9 minute read

Warning: This post is NSFW. In this series, we are going to build a really, really simple database management system that you should by no means use in a production work environment.

Here’s the experiment:

  • Start with a naive implementation of a database – read and write from a local csv file
  • Reach for all the normal features we use every day: basic CRUD, aggregate queries, complex joins
  • Realize that our basic implementation falls short
  • Look at how these problems are solved in modern systems

Think of the whole series as one giant experiment in Cunningham’s Law: “the best way to get the right answer on the internet is not to ask a question; it’s to post the wrong answer.”

We’re not setting out to be wrong here, but instead, by taking a really basic implementation as our starting point, we want to realize over and over again how the simplistic solution is lacking. Is it inefficient? Difficult to work with? Does it fall down on a basic use case we should support?

We’re going to keep a running list of nice-to-have features each time we bump up against something that doesn’t work and follow-up with a solution to that problem in a later part of the series. We’re aiming for as many “oh, so that’s why they do that” moments as possible, where we realize how or why modern database management systems are implemented the way they are.
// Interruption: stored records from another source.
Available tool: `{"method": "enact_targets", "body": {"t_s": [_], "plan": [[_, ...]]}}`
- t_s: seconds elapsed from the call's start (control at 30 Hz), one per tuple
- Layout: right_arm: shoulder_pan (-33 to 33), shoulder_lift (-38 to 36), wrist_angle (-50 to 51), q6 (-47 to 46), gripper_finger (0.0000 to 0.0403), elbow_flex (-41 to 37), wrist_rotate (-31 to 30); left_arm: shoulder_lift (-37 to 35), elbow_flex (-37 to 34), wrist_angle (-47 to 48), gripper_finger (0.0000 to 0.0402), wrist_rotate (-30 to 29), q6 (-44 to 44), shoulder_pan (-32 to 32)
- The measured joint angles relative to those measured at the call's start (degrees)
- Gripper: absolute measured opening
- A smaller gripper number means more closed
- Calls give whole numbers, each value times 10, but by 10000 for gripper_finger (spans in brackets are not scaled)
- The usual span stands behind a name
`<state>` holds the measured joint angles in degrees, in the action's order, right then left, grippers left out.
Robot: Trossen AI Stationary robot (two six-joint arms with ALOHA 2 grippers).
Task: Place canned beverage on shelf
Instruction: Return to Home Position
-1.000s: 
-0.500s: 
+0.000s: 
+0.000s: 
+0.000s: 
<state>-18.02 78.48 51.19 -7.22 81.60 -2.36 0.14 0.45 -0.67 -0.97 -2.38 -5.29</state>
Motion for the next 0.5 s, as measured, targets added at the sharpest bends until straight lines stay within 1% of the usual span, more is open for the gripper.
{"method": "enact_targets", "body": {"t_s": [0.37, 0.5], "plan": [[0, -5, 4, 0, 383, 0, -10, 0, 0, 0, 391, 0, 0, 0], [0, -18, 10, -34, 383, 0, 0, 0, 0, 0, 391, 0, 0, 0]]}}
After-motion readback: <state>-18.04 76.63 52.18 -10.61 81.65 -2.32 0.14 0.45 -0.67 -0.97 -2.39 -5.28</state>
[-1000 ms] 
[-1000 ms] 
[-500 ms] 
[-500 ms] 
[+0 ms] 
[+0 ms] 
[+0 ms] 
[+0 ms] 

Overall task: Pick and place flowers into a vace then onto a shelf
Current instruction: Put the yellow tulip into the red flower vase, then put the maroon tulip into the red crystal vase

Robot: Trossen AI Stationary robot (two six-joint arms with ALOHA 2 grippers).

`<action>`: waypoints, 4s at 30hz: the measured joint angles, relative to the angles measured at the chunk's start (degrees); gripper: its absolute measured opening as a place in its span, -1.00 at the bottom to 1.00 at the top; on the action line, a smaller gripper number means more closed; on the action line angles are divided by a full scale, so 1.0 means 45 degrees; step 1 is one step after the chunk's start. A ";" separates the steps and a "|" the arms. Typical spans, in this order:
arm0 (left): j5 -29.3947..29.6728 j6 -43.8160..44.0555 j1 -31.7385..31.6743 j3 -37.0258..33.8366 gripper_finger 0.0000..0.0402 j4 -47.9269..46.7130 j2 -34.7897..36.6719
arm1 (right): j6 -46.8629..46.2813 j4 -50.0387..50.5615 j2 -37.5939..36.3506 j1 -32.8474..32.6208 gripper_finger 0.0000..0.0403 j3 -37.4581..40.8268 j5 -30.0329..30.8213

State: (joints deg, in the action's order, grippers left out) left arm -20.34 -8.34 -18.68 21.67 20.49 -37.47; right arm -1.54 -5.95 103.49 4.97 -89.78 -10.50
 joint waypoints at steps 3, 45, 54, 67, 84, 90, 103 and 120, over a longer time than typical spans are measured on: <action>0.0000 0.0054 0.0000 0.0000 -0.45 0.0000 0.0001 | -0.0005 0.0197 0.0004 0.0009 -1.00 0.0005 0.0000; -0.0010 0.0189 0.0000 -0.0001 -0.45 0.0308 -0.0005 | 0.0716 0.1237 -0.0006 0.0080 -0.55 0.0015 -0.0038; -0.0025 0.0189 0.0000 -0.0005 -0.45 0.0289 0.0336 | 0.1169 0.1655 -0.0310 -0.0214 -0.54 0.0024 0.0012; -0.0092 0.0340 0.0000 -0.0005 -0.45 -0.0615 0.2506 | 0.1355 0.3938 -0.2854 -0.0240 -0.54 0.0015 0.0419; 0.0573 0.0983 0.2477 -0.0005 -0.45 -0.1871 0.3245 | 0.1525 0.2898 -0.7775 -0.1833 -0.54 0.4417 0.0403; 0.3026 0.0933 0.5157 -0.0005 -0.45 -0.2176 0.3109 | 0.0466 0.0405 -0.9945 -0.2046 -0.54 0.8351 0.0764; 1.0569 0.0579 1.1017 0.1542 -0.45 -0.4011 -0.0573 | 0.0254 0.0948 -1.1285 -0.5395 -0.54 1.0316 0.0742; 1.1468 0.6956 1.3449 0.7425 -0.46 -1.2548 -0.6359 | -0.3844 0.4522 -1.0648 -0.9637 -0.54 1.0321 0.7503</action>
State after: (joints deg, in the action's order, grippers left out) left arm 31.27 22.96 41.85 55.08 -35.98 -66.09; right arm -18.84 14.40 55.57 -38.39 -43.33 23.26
If that sounds good to you, let’s go!

A Flat File Database

We’re going to start with a single CSV file as our data source. Browsing Kaggle for datasets, I picked one with Olympic atheletes and their events over time. You can visit the site and download the file if you want to follow along.

The data in the file looks like this:

"ID","Name","Sex","Age","Height","Weight","Team","NOC","Games","Year","Season","City","Sport","Event","Medal"
"1","A Dijiang","M",24,180,80,"China","CHN","1992 Summer",1992,"Summer","Barcelona","Basketball","Basketball Men's Basketball",NA
"2","A Lamusi","M",23,170,60,"China","CHN","2012 Summer",2012,"Summer","London","Judo","Judo Men's Extra-Lightweight",NA
"3","Gunnar Nielsen Aaby","M",24,NA,NA,"Denmark","DEN","1920 Summer",1920,"Summer","Antwerpen","Football","Football Men's Football",NA
"4","Edgar Lindenau Aabye","M",34,NA,NA,"Denmark/Sweden","DEN","1900 Summer",1900,"Summer","Paris","Tug-Of-War","Tug-Of-War Men's Tug-Of-War","Gold"
"5","Christine Jacoba Aaftink","F",21,185,82,"Netherlands","NED","1988 Winter",1988,"Winter","Calgary","Speed Skating","Speed Skating Women's 500 metres",NA
"5","Christine Jacoba Aaftink","F",21,185,82,"Netherlands","NED","1988 Winter",1988,"Winter","Calgary","Speed Skating","Speed Skating Women's 1,000 metres",NA
"5","Christine Jacoba Aaftink","F",25,185,82,"Netherlands","NED","1992 Winter",1992,"Winter","Albertville","Speed Skating","Speed Skating Women's 500 metres",NA
"5","Christine Jacoba Aaftink","F",25,185,82,"Netherlands","NED","1992 Winter",1992,"Winter","Albertville","Speed Skating","Speed Skating Women's 1,000 metres",NA
"5","Christine Jacoba Aaftink","F",27,185,82,"Netherlands","NED","1994 Winter",1994,"Winter","Lillehammer","Speed Skating","Speed Skating Women's 500 metres",NA

From these columns, we can ask questions like “who was on the Men’s Basketball Team for China in the 1992 Summer Olympics?” or “what city was that in?” or “who has the most Speed Skating medals of all time?”.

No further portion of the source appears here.